* **Problem requirements**: Set the data down exactly as it stands, and keep its pictures out.

* **The data**:

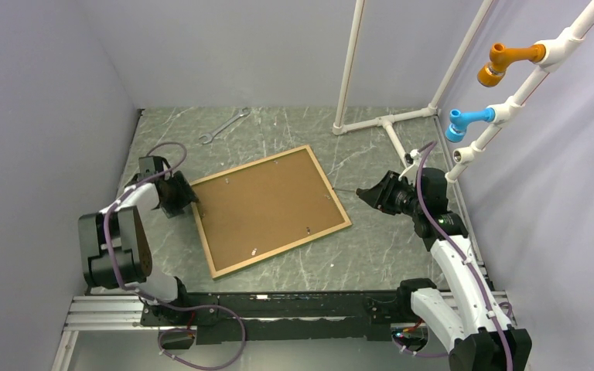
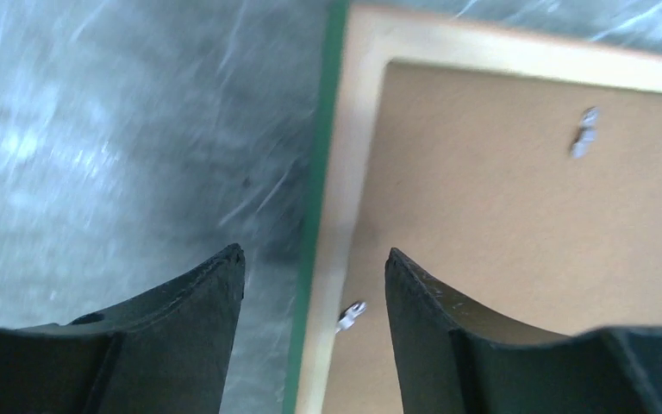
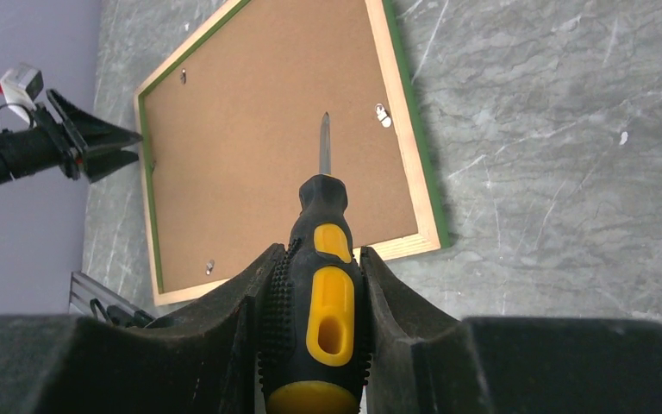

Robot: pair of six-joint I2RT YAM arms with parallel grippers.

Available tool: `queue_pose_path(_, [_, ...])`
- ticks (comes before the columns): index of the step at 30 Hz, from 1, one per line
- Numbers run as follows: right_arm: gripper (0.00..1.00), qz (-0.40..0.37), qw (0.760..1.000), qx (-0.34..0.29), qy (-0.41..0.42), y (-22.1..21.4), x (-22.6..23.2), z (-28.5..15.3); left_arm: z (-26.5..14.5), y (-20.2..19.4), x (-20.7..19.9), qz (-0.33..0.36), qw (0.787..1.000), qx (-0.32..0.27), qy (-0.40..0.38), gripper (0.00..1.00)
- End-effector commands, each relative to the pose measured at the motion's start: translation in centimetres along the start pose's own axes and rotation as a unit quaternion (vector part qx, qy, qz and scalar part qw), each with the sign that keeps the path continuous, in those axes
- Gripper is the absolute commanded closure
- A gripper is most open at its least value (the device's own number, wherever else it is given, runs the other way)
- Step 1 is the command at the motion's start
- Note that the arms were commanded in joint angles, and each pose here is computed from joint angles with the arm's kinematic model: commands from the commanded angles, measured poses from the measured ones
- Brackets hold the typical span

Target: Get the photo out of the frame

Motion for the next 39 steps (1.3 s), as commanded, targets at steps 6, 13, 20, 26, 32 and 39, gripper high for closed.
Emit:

* **Solution for this exercise**:
Robot: pair of six-joint I2RT YAM arms with parallel grippers.

Available tool: `queue_pose_path(_, [_, ...])`
- ticks (comes before the columns): index of the step at 30 Hz, from 1, one per line
- Numbers run as follows: right_arm: gripper (0.00..1.00), qz (-0.40..0.37), qw (0.760..1.000), qx (-0.34..0.29), qy (-0.41..0.42), y (-22.1..21.4), x (-22.6..23.2), z (-28.5..15.3); left_arm: z (-26.5..14.5), y (-20.2..19.4), x (-20.7..19.9), qz (-0.33..0.36), qw (0.787..1.000), qx (-0.32..0.27), qy (-0.40..0.38), gripper (0.00..1.00)
- End-effector commands, each relative to the pose measured at the motion's start: translation in centimetres along the start pose's own axes and rotation as a unit quaternion (vector part qx, qy, qz and scalar part qw), each with the sign that keeps the path continuous, in those axes
- Gripper is the absolute commanded closure
- A gripper is most open at its least value (the device's own number, wherever else it is given, runs the other way)
- Step 1 is the command at the motion's start
- Note that the arms were commanded in joint angles, and each pose here is computed from joint angles with the arm's kinematic model: commands from the commanded angles, measured poses from the measured ones
- Brackets hold the typical span

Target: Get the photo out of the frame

Motion for the next 39 steps (1.3 s), as commanded, targets at steps 6, 13, 20, 26, 32 and 39, gripper high for closed.
Emit:

No more output will be produced.